AVAILABLE RECORDS START

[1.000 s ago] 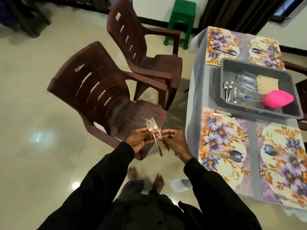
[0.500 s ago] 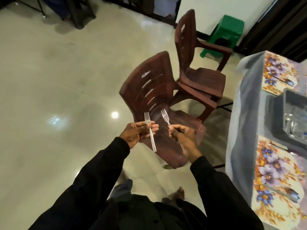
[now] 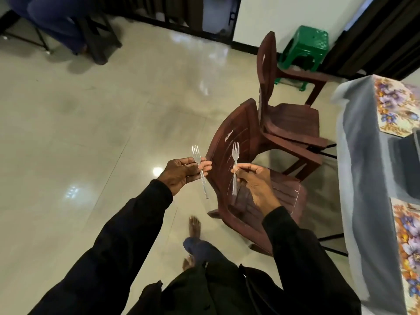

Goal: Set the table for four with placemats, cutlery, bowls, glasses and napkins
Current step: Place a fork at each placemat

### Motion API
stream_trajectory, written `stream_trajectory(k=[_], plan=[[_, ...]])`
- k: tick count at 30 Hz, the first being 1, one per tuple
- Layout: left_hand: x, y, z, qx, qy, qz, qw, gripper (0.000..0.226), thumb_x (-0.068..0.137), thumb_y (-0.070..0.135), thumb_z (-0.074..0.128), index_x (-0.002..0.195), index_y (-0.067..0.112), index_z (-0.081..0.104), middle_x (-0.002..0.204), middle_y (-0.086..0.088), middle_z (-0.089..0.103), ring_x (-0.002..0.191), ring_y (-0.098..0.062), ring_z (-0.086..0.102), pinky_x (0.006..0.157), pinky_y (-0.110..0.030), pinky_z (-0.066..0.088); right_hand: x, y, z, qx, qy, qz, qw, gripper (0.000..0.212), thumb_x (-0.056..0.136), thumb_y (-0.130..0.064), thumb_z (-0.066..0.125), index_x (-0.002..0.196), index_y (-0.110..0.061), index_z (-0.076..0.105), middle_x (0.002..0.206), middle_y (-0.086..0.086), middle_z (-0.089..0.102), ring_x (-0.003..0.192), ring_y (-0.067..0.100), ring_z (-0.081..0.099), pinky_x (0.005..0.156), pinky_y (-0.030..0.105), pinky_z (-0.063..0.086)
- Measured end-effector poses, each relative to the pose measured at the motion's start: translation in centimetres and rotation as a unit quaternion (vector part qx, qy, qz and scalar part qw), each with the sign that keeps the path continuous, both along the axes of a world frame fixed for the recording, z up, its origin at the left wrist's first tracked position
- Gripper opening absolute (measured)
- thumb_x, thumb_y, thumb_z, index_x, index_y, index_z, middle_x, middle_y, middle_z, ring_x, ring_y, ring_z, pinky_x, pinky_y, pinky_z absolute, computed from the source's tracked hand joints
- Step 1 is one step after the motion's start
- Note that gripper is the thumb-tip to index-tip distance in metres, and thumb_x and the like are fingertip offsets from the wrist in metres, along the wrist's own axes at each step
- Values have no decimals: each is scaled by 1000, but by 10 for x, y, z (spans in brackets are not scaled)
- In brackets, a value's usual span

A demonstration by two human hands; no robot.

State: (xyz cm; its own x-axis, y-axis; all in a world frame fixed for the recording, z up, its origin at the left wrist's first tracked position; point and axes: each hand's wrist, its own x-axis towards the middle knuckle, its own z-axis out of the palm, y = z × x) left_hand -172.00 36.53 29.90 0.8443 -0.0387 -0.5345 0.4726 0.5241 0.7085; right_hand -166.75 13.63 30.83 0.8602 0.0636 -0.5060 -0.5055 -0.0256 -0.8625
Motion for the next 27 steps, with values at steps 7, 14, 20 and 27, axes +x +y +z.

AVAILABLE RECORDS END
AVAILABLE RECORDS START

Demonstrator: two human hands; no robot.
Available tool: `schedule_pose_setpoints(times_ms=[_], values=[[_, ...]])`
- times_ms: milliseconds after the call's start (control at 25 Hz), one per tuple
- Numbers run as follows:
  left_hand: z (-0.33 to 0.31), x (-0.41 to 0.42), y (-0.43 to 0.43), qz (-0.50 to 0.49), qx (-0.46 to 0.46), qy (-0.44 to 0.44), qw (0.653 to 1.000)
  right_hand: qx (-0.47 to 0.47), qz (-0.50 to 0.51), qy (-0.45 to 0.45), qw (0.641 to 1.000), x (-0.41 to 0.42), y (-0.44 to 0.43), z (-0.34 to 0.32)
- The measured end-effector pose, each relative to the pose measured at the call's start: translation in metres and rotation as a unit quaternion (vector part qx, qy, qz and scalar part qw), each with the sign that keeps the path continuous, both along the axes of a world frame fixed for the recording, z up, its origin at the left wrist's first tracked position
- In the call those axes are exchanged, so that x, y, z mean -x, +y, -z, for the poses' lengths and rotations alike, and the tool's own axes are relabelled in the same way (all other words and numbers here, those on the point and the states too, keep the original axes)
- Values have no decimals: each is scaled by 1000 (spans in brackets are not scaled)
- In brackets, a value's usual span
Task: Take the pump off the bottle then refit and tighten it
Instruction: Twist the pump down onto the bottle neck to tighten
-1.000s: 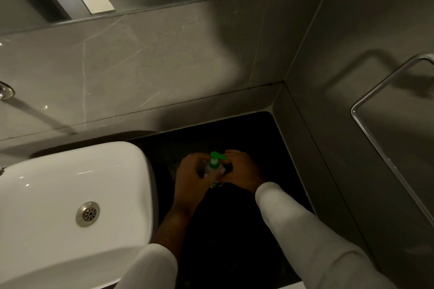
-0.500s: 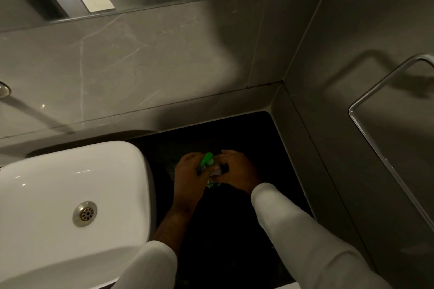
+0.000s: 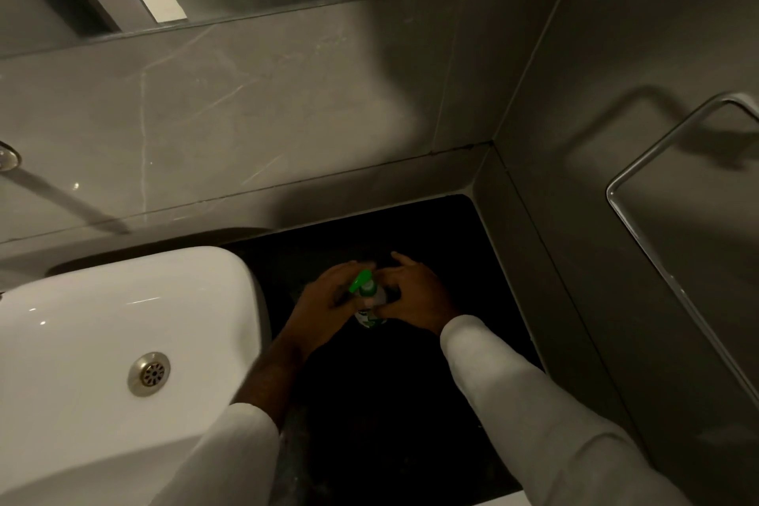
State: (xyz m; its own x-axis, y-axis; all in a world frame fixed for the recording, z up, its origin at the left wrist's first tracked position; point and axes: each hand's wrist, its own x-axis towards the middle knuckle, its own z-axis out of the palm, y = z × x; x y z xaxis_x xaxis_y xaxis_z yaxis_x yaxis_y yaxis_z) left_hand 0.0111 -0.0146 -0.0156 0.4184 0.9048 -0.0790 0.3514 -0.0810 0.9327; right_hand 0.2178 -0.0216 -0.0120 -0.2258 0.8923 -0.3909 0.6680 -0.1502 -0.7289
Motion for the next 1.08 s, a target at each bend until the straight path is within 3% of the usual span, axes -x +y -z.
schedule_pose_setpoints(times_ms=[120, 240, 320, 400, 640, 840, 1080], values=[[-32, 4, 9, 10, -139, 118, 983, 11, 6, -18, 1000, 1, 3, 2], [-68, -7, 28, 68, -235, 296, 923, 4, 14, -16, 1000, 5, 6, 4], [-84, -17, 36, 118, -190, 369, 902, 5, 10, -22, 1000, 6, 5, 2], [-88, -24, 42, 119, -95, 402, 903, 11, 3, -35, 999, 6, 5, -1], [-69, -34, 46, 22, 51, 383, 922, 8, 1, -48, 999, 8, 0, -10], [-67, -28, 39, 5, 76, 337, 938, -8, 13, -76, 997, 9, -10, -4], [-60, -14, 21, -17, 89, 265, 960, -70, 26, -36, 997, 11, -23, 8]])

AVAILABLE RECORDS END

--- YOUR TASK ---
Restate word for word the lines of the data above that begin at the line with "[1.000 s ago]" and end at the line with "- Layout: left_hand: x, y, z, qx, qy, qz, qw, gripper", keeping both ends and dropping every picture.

--- PROBLEM SOLUTION ---
[1.000 s ago] 
[0.500 s ago] 
[now] 

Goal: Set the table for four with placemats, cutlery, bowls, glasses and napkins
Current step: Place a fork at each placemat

### Motion API
stream_trajectory, written `stream_trajectory(k=[_], plan=[[_, ...]])`
- k: tick count at 30 Hz, the first being 1, one per tuple
- Layout: left_hand: x, y, z, qx, qy, qz, qw, gripper (0.000..0.226), thumb_x (-0.068..0.137), thumb_y (-0.070..0.135), thumb_z (-0.074..0.128), index_x (-0.002..0.195), index_y (-0.067..0.112), index_z (-0.081..0.104), middle_x (-0.002..0.204), middle_y (-0.086..0.088), middle_z (-0.089..0.103), ring_x (-0.002..0.191), ring_y (-0.098..0.062), ring_z (-0.086..0.102), pinky_x (0.006..0.157), pinky_y (-0.110..0.030), pinky_z (-0.066..0.088); right_hand: x, y, z, qx, qy, qz, qw, gripper (0.000..0.212), thumb_x (-0.056..0.136), thumb_y (-0.130..0.064), thumb_z (-0.066..0.125), index_x (-0.002..0.196), index_y (-0.110..0.061), index_z (-0.076..0.105), middle_x (0.002..0.206), middle_y (-0.086..0.086), middle_z (-0.089..0.102), ring_x (-0.003..0.192), ring_y (-0.067..0.100), ring_z (-0.081..0.099), pinky_x (0.005..0.156), pinky_y (-0.030..0.105), pinky_z (-0.063..0.086)

Above is the complete output.